The Kansas Silent Film Festival had its 20th anniversary this past weekend, showing many different and seminal silent films.
The film festival is held every year as a way to provide people with an opportunity to explore film history and, by association, art history. The festival showed an array of silent films, all accompanied by talented musicians from around the country.
The weekend-long festival started Thursday, Feb. 25 at the Jayhawk Theatre. Three films were shown: “Those Awful Hats,” a D.W. Griffith short exploring the movie-going experience; “The Immigrant,” a famed Charlie Chaplin film in which he portrays his iconic character, “The Tramp,” and “It,” a Clara Bow film that defined the early 1930s in terms of women’s fashion and sexuality.
The festival moved to White Concert Hall at Washburn the following day. The first film shown was the short “Call of the Cuckoo” featuring Laurel & Hardy. Denise Morrison, a film historian from Kansas City, was the Master of Ceremonies for the night.
Before each film Morrison gave a short introduction. The big film of the night was “The Thief of Bagdad,” an influential film in terms of early special effects and theatric scope, and one of Douglas Fairbank’s largest and most expensive productions.

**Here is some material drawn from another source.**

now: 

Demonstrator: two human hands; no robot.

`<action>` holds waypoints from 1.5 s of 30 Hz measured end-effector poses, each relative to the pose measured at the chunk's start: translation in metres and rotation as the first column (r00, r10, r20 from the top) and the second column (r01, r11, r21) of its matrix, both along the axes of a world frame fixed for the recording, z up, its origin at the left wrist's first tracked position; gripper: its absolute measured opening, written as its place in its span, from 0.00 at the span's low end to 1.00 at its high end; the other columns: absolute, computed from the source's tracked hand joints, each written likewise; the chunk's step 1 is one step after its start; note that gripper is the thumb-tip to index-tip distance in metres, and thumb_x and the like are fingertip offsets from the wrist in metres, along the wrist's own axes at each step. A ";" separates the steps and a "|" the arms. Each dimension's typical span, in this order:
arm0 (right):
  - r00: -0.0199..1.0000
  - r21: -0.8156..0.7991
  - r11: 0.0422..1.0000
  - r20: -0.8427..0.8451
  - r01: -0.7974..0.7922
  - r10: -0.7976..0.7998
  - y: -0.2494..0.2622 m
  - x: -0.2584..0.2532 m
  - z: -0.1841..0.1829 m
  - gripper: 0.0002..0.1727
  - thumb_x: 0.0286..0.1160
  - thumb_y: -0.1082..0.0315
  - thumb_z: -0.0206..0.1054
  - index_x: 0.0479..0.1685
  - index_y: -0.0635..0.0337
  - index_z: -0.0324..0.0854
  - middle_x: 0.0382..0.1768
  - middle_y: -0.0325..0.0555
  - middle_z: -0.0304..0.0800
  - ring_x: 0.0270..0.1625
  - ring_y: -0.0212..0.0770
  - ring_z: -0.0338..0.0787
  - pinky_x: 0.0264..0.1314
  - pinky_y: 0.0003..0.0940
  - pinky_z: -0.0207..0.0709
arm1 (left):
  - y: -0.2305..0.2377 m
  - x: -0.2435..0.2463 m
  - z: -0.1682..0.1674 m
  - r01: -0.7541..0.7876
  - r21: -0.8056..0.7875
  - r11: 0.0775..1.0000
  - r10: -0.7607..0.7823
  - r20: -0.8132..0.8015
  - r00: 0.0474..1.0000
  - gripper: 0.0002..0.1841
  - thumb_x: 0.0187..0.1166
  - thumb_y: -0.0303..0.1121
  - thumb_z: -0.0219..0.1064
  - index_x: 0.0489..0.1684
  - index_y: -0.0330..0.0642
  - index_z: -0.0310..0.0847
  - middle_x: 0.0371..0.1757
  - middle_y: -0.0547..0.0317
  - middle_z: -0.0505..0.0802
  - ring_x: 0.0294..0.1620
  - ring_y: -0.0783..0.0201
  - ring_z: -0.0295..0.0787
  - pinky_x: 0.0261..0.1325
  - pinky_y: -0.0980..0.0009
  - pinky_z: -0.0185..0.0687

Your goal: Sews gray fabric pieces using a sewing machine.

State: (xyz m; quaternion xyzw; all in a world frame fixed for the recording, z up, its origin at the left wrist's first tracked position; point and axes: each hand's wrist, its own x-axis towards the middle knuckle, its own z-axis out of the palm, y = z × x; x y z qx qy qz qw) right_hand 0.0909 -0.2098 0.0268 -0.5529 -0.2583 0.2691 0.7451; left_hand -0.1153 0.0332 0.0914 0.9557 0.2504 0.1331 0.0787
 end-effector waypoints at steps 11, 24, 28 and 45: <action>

All films were projected on two vintage Eiki projectors. Richard Every served as the projectionist and film technology expert for the film festival.
“I’ve been doing this for the last 17 years. They just keep asking me,” Every said.
Every has been projecting movies since he was 10 years old.
“You start and one thing leads to another. That’s how it is for everyone who has a hobby,” Every said.
When asked if he could pick a favorite movie from the list of the films playing at the festival he said he couldn’t.
“I like them all very much,” Every said.
The festival continued Feb. 27, starting at 9 a.m. and playing movies until 10 p.m. with a few small breaks in-between.
The morning started with two silent films produced by the Soviet Union in the 1920s. “Chess Fever” is a comedy film about a man obsessed with chess. His obsession causes him to miss his wedding ceremony. His wife finds the world champion Jose Raul Capablanca, the actual world chess champion at the time, who helps them reunite their relationship.
The festival then showed “Battleship Potemkin,” a seminal film directed by Sergei Eisenstein. A real event in Russian history, it gives a fictionalized version of the battleship Potemkin mutiny that happened in 1905. The Odessa Steps sequence is considered to be one of the most famous scenes in all of cinema, and has influenced multiple different art forms.
In the afternoon the festival showed “The Cohens and the Kellys,” a comedy about the antics and feud of two families who are drawn closer together after the marriage of two children from each family.
In the evening the festival showed “Cops,” a Buster Keaton short about a man who accidentally gets involved in a crime and attempts to evade the police.
The festival ended with the film “Beau Geste” starring Robert Colman and directed by Herbert Brennon. The movie concerns two brothers fighting during the war after one of the brothers is suspected of stealing a valuable gem from his adoptive family. It was one of the most popular adventure films of the 1920s.